图3 2 组大鼠尿液液正负离子模式PCCA 得分图

图4 2 组大鼠尿尿液正负离子模式式OPLS-DA 得分图图

表1 2组组大鼠尿液差异代代谢物

2.5 显著代谢通路分析

为进一步探讨差异代谢物与CHD 血瘀证的关系，运用Metabo Analyst4.0通路软件进行生物代谢通路富集及拓扑分析，代谢通路分析概要图见图5。以原始P＜0.05为筛选条件，鉴定涉及9条显著代谢通路：丙氨酸、天冬氨酸和谷氨酸代谢，磷酸戊糖途径，糖酵解/糖异生，泛酸和辅酶A（CoA）生物合成，柠檬酸盐循环（TCA 循环），丙酮酸代谢，嘌呤代谢，甘油脂代谢，戊糖和葡萄糖醛酸酯的相互转化。差异代谢物代谢通路具体信息见表2。

图5 代谢通路分析概要图

表2 显著代谢通路具体信息

3 讨论

代谢组学作为系统生物学研究的重要组成部分，直接反映疾病病理过程代谢化合物的共性和特征性指标，能在区分疾病模型上发挥独特作用[10]。尿液样本所含的信息丰富，采集样本具有无创性、可重复性，因此，尿液在代谢组学研究中具优势[11]。本研究结果显示，与假手术组比较，CHD血瘀证模型组大鼠尿液中代谢产物含量紊乱，筛选出36个代谢标志物，涉及丙氨酸、天冬氨酸和谷氨酸代谢，磷酸戊糖途径，糖酵解/糖异生，泛酸和CoA 生物合成，柠檬酸盐循环（TCA 循环），丙酮酸代谢，嘌呤代谢，甘油脂代谢，戊糖和葡萄糖醛酸酯的相互转化等显著代谢通路。
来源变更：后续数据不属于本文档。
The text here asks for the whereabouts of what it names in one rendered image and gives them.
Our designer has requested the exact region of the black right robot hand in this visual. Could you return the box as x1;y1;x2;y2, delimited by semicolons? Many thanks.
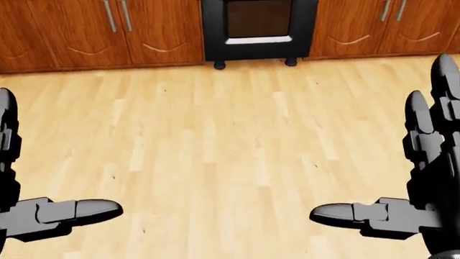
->
309;53;460;255

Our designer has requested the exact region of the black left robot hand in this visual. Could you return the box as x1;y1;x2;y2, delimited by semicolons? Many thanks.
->
0;87;124;243

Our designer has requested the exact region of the black stove with glass door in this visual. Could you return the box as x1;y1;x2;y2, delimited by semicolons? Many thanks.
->
200;0;319;71

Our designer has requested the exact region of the wooden cabinet door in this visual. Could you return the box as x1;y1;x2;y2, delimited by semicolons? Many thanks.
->
448;30;460;54
116;0;206;65
377;0;457;55
27;0;132;68
309;0;392;58
0;0;58;74

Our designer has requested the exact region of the silver cabinet bar handle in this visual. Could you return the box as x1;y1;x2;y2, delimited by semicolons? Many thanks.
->
395;0;408;22
103;0;119;34
379;0;392;22
119;0;134;32

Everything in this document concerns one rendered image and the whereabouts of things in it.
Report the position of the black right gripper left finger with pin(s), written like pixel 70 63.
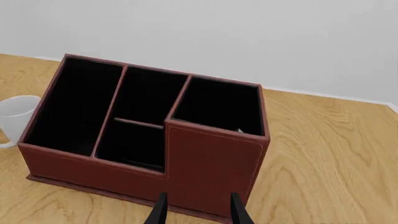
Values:
pixel 158 211

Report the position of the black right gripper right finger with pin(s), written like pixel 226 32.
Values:
pixel 240 212

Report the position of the red-brown desk caddy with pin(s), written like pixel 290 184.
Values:
pixel 199 163

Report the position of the white mug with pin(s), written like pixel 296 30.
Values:
pixel 15 116

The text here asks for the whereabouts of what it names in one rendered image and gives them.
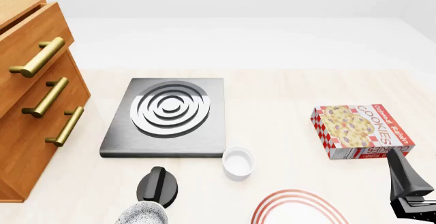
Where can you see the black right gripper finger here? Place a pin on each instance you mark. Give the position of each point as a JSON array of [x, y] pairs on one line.
[[403, 176]]

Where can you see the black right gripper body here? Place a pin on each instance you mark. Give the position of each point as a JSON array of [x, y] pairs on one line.
[[413, 210]]

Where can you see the white plate with red rings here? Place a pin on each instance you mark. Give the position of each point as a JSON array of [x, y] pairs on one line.
[[299, 211]]

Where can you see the flat grey stove plate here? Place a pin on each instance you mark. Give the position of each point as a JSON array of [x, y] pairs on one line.
[[163, 142]]

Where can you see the grey patterned bowl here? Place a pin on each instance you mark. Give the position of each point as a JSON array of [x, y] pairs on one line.
[[144, 213]]

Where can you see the wooden cabinet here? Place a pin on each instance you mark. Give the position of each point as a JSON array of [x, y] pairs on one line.
[[20, 173]]

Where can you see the cookies box red and white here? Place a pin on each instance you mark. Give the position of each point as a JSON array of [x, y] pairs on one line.
[[361, 129]]

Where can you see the small white ramekin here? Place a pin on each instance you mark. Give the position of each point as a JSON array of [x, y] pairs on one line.
[[238, 164]]

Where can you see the round black stove knob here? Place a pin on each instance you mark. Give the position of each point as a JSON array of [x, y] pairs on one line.
[[157, 187]]
其中3条糖代谢通路分别为磷酸戊糖途径、戊糖和葡萄糖醛酸酯的相互转化、糖酵解/糖异生。磷酸戊糖途径通路包括D-核糖5-磷酸、D-核糖、D-葡糖醇-1,5-内酯6-磷酸盐、5-磷酸-α-D-核糖1-二磷酸。磷酸戊糖途径是机体糖代谢的重要途径之一，是葡萄糖氧化分解的重要方式，以6-磷酸葡萄糖为起点，直接进行脱氢和脱羧反应，生成大量NADPH 和磷酸核糖，为体内多种代谢供氢体和碳源[12]。戊糖和葡萄糖醛酸酯的相互转化通路包括D-木酮糖、D-木糖醇。葡萄糖醛酸形成木酮糖，可与磷酸戊糖途径相连，研究表明戊糖和葡萄糖醛酸酯的相互转化通路与轭合反应有关[13]。糖酵解/糖异生通路有丙酮酸、磷酸烯醇丙酮酸盐、草酰乙酸、磷酸甘油参与。心脏缺氧时，ATP生成减少，糖酵解途径通过加强底物磷酸化，糖酵解途径通过加强底物磷酸化以生成ATP，从而补充心肌能量的不足[14]。糖异生通路是生物合成葡萄糖的重要途径，以补充糖供应的不足。已有研究表明，心肌缺血状态下，蛋白质功能产能不足，通过糖代谢分解产生能量以此供应心肌[15]。以上研究表明，CHD血瘀证病理过程中存在多条糖代谢紊乱，提示糖氧化供能障碍，机体处于磷酸戊糖途径、戊糖和葡萄糖醛酸酯的相互转化、糖酵解/糖异生等糖代谢途径过度激活的应急代谢状态。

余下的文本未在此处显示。